→ **Your assignment**
Retype each line exactly as it stands, beginning at the first line of the material and finishing with the line that contains "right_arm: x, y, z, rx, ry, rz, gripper".

━━━━━━━━━━━━━━━━━━━━━━━━━━━━━━

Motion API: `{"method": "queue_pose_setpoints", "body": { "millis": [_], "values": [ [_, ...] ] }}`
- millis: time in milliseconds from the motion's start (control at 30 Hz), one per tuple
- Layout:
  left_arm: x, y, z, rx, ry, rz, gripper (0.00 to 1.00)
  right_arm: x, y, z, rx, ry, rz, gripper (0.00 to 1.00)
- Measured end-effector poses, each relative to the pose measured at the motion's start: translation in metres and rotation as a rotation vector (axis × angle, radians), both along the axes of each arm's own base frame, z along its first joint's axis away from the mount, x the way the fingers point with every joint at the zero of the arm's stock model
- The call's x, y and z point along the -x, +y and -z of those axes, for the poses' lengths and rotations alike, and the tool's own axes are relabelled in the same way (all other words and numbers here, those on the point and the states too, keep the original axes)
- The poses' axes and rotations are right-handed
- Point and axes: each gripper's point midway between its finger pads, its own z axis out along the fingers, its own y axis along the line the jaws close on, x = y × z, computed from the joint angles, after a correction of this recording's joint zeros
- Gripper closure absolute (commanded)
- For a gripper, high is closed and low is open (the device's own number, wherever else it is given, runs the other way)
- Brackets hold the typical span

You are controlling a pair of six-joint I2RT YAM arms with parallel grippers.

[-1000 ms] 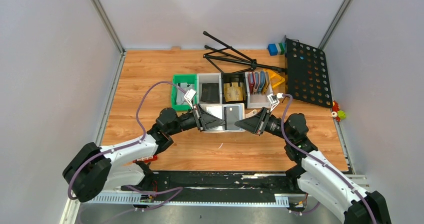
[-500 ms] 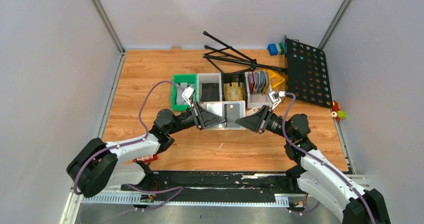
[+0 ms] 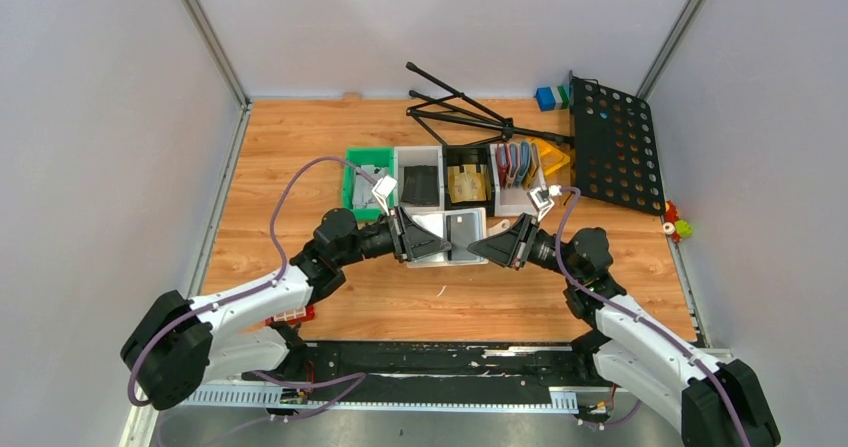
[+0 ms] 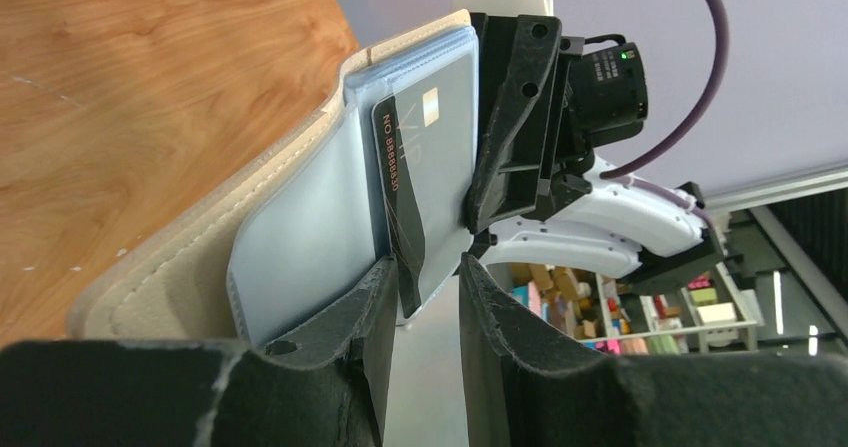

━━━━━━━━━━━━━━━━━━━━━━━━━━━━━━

→ **Task solution**
Motion API: `{"method": "queue_pose_setpoints", "body": { "millis": [_], "values": [ [_, ...] ] }}`
- millis: time in milliseconds from the motion's start (control at 30 Hz), one per tuple
- Layout:
  left_arm: x, y, z, rx, ry, rz, gripper (0.00 to 1.00)
  right_arm: x, y, z, rx, ry, rz, gripper (0.00 to 1.00)

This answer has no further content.